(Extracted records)
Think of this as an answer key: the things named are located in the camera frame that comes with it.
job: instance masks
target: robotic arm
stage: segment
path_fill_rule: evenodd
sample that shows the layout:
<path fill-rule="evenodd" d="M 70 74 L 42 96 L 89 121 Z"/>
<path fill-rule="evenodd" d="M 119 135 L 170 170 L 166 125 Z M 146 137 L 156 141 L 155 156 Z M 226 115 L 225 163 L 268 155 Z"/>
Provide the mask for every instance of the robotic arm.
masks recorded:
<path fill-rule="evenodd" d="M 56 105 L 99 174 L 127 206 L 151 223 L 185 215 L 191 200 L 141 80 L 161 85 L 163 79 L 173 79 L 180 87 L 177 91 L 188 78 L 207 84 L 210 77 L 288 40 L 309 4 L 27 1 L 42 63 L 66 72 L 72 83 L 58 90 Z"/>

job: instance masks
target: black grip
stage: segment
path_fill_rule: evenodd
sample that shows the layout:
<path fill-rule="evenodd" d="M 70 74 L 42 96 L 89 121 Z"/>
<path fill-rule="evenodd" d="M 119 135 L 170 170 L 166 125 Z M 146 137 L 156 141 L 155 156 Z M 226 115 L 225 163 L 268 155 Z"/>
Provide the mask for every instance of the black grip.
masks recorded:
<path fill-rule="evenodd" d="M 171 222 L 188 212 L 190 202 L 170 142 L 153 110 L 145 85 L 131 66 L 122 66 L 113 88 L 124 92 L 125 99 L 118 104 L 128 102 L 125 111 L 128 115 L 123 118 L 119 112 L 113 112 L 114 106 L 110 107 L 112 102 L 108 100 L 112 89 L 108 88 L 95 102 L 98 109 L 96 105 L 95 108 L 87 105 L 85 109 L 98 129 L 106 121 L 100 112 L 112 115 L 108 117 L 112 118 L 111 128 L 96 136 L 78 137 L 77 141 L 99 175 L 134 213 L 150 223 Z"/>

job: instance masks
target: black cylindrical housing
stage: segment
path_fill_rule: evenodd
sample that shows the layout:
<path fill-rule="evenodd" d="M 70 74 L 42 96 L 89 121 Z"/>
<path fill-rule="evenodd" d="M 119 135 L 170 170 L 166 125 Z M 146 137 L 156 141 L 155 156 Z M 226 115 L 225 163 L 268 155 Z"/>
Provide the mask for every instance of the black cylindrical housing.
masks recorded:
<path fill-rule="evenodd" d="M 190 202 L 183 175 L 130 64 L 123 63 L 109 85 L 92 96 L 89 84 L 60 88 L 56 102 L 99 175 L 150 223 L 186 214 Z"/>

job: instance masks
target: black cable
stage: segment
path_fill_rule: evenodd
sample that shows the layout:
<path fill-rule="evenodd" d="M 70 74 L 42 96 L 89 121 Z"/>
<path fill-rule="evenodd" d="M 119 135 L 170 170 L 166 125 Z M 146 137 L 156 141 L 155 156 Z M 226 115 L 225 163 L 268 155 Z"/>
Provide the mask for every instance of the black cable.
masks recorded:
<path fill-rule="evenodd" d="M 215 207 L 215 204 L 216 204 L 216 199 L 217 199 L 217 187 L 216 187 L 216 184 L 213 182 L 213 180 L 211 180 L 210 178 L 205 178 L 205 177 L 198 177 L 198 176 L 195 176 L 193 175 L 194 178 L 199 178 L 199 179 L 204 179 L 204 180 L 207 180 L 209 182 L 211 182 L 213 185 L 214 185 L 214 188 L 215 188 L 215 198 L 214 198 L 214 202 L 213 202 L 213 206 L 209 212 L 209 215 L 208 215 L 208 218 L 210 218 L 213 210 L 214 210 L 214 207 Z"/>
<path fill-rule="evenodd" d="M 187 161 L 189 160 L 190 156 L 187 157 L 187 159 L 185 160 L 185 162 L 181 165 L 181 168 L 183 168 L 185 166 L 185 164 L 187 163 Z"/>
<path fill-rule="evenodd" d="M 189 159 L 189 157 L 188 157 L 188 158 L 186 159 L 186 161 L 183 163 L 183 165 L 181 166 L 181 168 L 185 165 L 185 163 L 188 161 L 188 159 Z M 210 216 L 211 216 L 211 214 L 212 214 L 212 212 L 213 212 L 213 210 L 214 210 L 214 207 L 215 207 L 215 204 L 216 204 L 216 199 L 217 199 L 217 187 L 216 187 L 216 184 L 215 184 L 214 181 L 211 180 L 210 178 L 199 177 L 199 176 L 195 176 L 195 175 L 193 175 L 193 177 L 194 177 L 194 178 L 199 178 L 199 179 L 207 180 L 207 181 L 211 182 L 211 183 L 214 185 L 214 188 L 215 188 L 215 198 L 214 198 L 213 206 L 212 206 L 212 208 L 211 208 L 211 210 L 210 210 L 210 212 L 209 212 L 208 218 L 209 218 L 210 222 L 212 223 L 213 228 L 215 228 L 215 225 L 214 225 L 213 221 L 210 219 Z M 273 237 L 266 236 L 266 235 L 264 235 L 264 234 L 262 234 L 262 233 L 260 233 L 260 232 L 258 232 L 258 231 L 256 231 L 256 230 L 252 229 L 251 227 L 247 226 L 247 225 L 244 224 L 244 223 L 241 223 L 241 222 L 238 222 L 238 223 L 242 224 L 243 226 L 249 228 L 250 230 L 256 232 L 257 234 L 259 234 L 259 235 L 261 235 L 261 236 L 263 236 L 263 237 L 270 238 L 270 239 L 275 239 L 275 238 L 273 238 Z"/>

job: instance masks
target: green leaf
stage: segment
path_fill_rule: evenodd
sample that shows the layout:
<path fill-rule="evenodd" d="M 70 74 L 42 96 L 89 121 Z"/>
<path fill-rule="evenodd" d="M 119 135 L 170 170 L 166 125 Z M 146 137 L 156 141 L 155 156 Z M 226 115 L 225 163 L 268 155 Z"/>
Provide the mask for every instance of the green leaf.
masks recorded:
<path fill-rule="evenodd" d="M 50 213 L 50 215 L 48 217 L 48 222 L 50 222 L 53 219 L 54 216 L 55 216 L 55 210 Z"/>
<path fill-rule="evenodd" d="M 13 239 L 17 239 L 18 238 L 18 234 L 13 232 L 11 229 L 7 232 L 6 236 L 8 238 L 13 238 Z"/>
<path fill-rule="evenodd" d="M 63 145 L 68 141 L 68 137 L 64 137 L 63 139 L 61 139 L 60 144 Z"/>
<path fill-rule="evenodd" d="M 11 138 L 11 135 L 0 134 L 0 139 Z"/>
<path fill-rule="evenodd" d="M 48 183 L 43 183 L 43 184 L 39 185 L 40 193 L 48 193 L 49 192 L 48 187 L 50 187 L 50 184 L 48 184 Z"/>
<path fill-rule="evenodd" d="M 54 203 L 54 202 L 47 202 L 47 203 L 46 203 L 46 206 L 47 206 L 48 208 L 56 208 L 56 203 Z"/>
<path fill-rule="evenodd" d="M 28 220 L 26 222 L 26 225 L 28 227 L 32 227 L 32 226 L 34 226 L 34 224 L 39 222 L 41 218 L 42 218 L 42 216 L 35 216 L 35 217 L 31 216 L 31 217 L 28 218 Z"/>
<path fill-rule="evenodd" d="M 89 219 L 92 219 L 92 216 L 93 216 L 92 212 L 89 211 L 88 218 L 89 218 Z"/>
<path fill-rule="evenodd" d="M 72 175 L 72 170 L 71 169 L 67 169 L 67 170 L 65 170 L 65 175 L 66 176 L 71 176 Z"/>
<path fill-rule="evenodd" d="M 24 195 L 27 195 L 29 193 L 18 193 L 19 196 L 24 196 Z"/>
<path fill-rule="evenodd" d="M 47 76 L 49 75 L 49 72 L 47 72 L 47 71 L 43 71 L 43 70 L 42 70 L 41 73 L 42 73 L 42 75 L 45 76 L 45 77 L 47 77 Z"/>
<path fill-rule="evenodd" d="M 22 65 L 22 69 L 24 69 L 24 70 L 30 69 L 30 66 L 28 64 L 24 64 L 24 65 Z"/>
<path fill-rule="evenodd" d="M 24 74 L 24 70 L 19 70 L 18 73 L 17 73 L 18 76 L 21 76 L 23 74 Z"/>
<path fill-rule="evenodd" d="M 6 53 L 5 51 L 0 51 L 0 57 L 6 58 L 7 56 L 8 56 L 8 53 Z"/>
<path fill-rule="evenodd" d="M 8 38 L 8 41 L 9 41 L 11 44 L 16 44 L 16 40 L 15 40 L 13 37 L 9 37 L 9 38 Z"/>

**Your instructions**
Work out how many lines above contain "cable"; write only the number.

**Response for this exercise**
2